**Task item:**
Your answer must be the lines from the first one in the material through the line with "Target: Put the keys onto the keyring", retyped exactly and with no pictures.

**Recorded information:**
• • •

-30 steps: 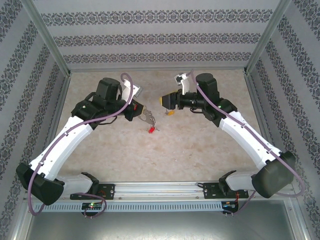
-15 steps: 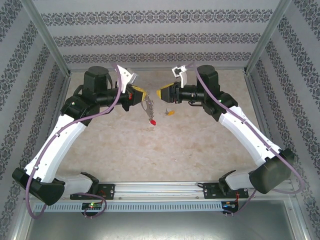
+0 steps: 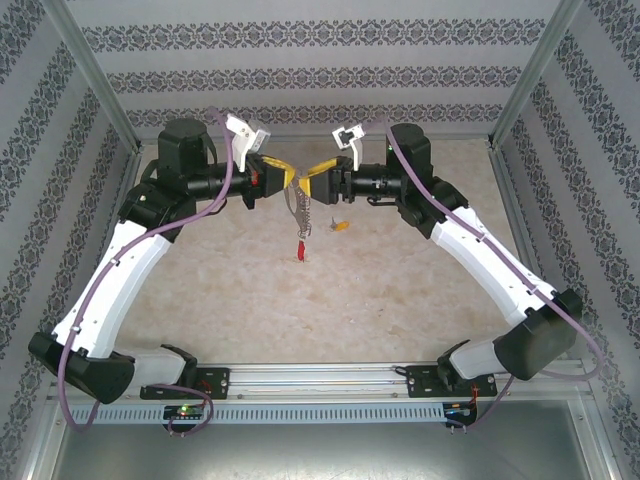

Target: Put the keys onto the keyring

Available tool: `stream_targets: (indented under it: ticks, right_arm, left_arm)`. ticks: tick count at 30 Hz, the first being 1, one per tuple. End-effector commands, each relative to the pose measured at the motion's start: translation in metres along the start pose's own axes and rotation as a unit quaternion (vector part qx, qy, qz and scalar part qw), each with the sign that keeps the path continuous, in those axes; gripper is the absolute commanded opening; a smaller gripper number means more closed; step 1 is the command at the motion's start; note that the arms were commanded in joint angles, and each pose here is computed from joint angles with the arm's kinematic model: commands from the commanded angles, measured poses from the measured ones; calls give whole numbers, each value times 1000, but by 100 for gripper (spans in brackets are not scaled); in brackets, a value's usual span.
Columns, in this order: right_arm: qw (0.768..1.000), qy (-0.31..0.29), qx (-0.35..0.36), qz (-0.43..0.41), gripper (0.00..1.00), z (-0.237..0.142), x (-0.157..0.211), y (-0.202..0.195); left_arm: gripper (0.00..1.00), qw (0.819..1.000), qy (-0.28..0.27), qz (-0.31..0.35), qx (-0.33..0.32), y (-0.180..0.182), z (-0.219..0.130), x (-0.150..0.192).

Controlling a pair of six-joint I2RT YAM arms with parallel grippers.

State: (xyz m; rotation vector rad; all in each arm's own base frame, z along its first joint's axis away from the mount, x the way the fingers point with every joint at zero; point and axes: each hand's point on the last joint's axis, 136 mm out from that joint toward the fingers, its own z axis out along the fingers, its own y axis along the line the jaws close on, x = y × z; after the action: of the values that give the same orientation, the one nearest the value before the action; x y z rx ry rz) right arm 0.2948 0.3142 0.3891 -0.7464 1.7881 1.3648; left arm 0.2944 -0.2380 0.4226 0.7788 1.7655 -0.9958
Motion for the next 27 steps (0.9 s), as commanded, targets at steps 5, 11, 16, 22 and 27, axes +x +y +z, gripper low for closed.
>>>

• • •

**Written solution:**
-30 steps: 
-15 steps: 
+0 steps: 

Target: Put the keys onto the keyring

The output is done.